# EXERCISE
The records that follow should be retyped word for word.

# DATA FOR PROCESSING
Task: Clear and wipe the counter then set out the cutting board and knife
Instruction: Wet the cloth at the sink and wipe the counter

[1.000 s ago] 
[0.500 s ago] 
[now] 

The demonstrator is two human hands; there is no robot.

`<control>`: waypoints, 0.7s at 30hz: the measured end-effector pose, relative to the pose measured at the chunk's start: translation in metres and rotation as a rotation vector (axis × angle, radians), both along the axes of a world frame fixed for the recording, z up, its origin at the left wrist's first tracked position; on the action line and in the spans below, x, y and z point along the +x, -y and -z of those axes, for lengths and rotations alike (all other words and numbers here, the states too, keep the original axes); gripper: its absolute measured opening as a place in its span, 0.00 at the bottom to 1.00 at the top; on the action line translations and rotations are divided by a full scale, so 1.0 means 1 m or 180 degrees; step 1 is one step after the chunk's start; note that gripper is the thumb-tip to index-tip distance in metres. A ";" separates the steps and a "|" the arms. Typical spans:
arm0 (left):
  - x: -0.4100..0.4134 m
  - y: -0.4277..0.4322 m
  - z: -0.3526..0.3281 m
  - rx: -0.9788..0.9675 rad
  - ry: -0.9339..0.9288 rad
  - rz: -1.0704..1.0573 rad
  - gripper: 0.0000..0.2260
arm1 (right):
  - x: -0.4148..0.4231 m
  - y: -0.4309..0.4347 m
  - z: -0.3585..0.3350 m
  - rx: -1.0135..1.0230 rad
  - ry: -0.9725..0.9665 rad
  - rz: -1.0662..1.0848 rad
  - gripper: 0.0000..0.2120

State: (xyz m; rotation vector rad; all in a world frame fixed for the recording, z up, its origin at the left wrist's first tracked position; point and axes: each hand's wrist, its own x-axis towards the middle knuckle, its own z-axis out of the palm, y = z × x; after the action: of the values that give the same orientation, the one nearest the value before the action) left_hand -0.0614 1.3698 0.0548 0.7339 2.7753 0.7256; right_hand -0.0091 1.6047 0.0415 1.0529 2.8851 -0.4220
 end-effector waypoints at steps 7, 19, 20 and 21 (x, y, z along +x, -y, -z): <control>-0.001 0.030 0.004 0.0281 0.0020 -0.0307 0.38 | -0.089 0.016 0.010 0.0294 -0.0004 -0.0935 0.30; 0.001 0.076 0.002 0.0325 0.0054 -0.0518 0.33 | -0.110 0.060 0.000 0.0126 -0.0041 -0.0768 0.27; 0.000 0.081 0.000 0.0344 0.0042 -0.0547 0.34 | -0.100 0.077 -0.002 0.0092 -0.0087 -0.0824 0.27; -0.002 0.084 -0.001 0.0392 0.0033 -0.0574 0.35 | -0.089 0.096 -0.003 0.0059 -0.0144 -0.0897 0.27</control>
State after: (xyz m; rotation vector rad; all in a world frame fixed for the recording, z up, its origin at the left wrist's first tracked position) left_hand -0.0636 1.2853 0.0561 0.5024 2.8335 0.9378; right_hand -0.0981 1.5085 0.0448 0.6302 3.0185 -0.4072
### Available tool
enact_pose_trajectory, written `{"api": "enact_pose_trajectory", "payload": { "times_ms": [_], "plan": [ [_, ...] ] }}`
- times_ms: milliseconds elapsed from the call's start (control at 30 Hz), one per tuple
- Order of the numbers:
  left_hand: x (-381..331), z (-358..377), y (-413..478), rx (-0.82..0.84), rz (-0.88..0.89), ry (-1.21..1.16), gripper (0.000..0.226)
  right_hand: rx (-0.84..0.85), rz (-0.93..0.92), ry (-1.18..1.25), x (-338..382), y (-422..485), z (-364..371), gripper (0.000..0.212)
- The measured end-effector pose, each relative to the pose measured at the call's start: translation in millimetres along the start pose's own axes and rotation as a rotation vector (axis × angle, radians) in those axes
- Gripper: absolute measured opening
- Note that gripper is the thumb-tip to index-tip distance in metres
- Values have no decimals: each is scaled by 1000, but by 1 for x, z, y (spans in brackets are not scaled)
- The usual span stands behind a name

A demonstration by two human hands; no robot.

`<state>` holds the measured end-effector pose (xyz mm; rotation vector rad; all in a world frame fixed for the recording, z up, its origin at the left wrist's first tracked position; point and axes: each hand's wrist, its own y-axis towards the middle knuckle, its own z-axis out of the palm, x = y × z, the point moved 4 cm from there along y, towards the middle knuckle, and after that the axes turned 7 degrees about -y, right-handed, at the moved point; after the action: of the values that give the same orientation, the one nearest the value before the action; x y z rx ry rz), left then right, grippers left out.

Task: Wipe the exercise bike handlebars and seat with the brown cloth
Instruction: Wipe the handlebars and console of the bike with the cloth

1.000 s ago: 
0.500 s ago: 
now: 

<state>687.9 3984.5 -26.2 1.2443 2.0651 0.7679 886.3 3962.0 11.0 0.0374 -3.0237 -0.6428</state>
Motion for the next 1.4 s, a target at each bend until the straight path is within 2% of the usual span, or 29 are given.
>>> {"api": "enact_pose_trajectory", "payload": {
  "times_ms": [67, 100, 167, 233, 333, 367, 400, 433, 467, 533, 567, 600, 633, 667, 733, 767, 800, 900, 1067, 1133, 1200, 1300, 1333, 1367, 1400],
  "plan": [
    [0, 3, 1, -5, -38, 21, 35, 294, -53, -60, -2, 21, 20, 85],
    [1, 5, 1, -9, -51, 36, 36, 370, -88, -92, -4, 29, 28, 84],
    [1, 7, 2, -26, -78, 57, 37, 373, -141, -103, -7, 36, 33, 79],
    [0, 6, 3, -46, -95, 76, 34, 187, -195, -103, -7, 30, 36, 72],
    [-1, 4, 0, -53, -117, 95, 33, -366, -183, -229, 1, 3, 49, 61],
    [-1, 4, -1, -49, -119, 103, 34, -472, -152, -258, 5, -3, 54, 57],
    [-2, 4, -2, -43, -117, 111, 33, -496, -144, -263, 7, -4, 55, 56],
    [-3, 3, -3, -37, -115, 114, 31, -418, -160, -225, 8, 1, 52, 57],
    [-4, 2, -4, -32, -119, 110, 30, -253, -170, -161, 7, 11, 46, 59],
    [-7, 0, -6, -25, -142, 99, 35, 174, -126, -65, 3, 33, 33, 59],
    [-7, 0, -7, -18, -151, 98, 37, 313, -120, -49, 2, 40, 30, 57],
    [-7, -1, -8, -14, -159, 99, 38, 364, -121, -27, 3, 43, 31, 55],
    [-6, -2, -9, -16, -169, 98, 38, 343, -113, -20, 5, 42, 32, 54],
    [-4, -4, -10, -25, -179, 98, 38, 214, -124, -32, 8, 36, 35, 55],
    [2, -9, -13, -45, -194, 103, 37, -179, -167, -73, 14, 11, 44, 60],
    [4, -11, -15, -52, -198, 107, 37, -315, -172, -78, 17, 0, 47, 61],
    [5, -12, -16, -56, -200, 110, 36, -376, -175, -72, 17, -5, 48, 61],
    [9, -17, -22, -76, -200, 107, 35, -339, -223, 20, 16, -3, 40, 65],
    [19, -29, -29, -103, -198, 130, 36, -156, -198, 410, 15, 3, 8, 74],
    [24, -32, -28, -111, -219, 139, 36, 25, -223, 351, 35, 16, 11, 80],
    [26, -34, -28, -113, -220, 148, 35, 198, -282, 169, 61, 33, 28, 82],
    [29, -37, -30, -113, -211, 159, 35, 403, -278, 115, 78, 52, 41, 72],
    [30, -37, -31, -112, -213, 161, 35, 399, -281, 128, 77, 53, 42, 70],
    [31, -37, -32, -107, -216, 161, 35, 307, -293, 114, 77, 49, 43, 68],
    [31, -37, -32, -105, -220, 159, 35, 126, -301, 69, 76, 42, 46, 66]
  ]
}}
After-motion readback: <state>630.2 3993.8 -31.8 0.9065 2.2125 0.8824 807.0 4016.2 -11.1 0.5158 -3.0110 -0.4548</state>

# SOLUTION FOR THIS TASK
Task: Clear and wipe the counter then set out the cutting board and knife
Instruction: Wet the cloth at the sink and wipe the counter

[1.000 s ago] 
[0.500 s ago] 
[now] 

The demonstrator is two human hands; there is no robot.

`<control>`: waypoints, 0.7s at 30hz: the measured end-effector pose, relative to the pose measured at the chunk's start: translation in metres and rotation as a rotation vector (axis × angle, radians), both along the axes of a world frame fixed for the recording, z up, its origin at the left wrist's first tracked position; on the action line and in the spans below, x, y and z point along the +x, -y and -z of those axes, for lengths and rotations alike (all other words and numbers here, the states too, keep the original axes); gripper: its absolute measured opening as a place in its span, 0.00 at the bottom to 1.00 at the top; on the action line translations and rotations are divided by a full scale, so 1.0 means 1 m or 180 degrees; step 1 is one step after the chunk's start; note that gripper is the thumb-tip to index-tip distance in metres. A ";" separates the steps and a "|" the arms. Typical spans:
arm0 (left):
  - x: -0.4100..0.4134 m
  - y: -0.4277..0.4322 m
  - z: -0.3526..0.3281 m
  - rx: -0.9788..0.9675 rad
  - ry: -0.9339..0.9288 rad
  - rz: -1.0704..1.0573 rad
  - gripper: 0.0000..0.2260
arm1 (right):
  - x: -0.4148..0.4231 m
  - y: -0.4309..0.4347 m
  - z: -0.3585..0.3350 m
  - rx: -1.0135..1.0230 rad
  - ry: -0.9725..0.9665 rad
  - rz: -1.0662..1.0848 rad
  - gripper: 0.0000..0.2120

State: (xyz m; rotation vector rad; all in a world frame fixed for the recording, z up, its origin at the left wrist's first tracked position; point and axes: each hand's wrist, its own x-axis towards the middle knuckle, its own z-axis out of the palm, y = z × x; after the action: of the values that give the same orientation, the one nearest the value before the action) left_hand -0.0614 1.3698 0.0548 0.7339 2.7753 0.7256; right_hand -0.0091 1.6047 0.0415 1.0529 2.8851 -0.4220
 end-effector waypoints at steps 7, 19, 20 and 21 (x, y, z along +x, -y, -z): <control>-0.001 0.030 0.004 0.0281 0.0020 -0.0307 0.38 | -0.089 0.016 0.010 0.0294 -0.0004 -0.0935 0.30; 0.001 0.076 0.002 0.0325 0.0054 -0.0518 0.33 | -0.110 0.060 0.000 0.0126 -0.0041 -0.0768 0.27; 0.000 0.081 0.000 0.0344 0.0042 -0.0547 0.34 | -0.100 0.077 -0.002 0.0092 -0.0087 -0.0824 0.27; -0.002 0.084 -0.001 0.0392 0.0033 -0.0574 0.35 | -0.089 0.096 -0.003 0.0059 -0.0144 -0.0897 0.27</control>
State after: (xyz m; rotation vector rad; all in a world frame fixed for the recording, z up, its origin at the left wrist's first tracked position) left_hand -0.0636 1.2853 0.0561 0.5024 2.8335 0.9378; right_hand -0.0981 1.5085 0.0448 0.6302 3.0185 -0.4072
### Available tool
enact_pose_trajectory, written `{"api": "enact_pose_trajectory", "payload": { "times_ms": [_], "plan": [ [_, ...] ] }}`
- times_ms: milliseconds elapsed from the call's start (control at 30 Hz), one per tuple
- Order of the numbers:
  left_hand: x (-381..331), z (-358..377), y (-413..478), rx (-0.82..0.84), rz (-0.88..0.89), ry (-1.21..1.16), gripper (0.000..0.226)
  right_hand: rx (-0.84..0.85), rz (-0.93..0.92), ry (-1.18..1.25), x (-338..382), y (-422..485), z (-364..371), gripper (0.000..0.212)
- The measured end-effector pose, each relative to the pose measured at the call's start: translation in millimetres along the start pose's own axes and rotation as a rotation vector (axis × angle, radians) in those axes
- Gripper: absolute measured opening
- Note that gripper is the thumb-tip to index-tip distance in metres
- Values have no decimals: each is scaled by 1000, but by 1 for x, z, y (spans in brackets are not scaled)
- The usual span stands behind a name

A demonstration by two human hands; no robot.

`<state>` holds the measured end-effector pose (xyz mm; rotation vector rad; all in a world frame fixed for the recording, z up, its origin at the left wrist's first tracked position; point and axes: each hand's wrist, its own y-axis towards the middle knuckle, its own z-axis out of the palm, x = y × z, the point moved 4 cm from there along y, towards the middle knuckle, and after that the axes turned 7 degrees about -y, right-handed, at the moved point; after the action: of the values that give the same orientation, the one nearest the value before the action; x y z rx ry rz), left then right, grippers left out.

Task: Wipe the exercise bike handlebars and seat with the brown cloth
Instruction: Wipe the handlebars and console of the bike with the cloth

1.000 s ago: 
0.500 s ago: 
now: 

<state>687.9 3984.5 -26.2 1.2443 2.0651 0.7679 886.3 3962.0 11.0 0.0374 -3.0237 -0.6428</state>
Motion for the next 1.4 s, a target at each bend until the straight path is within 2% of the usual span, or 29 are given.
>>> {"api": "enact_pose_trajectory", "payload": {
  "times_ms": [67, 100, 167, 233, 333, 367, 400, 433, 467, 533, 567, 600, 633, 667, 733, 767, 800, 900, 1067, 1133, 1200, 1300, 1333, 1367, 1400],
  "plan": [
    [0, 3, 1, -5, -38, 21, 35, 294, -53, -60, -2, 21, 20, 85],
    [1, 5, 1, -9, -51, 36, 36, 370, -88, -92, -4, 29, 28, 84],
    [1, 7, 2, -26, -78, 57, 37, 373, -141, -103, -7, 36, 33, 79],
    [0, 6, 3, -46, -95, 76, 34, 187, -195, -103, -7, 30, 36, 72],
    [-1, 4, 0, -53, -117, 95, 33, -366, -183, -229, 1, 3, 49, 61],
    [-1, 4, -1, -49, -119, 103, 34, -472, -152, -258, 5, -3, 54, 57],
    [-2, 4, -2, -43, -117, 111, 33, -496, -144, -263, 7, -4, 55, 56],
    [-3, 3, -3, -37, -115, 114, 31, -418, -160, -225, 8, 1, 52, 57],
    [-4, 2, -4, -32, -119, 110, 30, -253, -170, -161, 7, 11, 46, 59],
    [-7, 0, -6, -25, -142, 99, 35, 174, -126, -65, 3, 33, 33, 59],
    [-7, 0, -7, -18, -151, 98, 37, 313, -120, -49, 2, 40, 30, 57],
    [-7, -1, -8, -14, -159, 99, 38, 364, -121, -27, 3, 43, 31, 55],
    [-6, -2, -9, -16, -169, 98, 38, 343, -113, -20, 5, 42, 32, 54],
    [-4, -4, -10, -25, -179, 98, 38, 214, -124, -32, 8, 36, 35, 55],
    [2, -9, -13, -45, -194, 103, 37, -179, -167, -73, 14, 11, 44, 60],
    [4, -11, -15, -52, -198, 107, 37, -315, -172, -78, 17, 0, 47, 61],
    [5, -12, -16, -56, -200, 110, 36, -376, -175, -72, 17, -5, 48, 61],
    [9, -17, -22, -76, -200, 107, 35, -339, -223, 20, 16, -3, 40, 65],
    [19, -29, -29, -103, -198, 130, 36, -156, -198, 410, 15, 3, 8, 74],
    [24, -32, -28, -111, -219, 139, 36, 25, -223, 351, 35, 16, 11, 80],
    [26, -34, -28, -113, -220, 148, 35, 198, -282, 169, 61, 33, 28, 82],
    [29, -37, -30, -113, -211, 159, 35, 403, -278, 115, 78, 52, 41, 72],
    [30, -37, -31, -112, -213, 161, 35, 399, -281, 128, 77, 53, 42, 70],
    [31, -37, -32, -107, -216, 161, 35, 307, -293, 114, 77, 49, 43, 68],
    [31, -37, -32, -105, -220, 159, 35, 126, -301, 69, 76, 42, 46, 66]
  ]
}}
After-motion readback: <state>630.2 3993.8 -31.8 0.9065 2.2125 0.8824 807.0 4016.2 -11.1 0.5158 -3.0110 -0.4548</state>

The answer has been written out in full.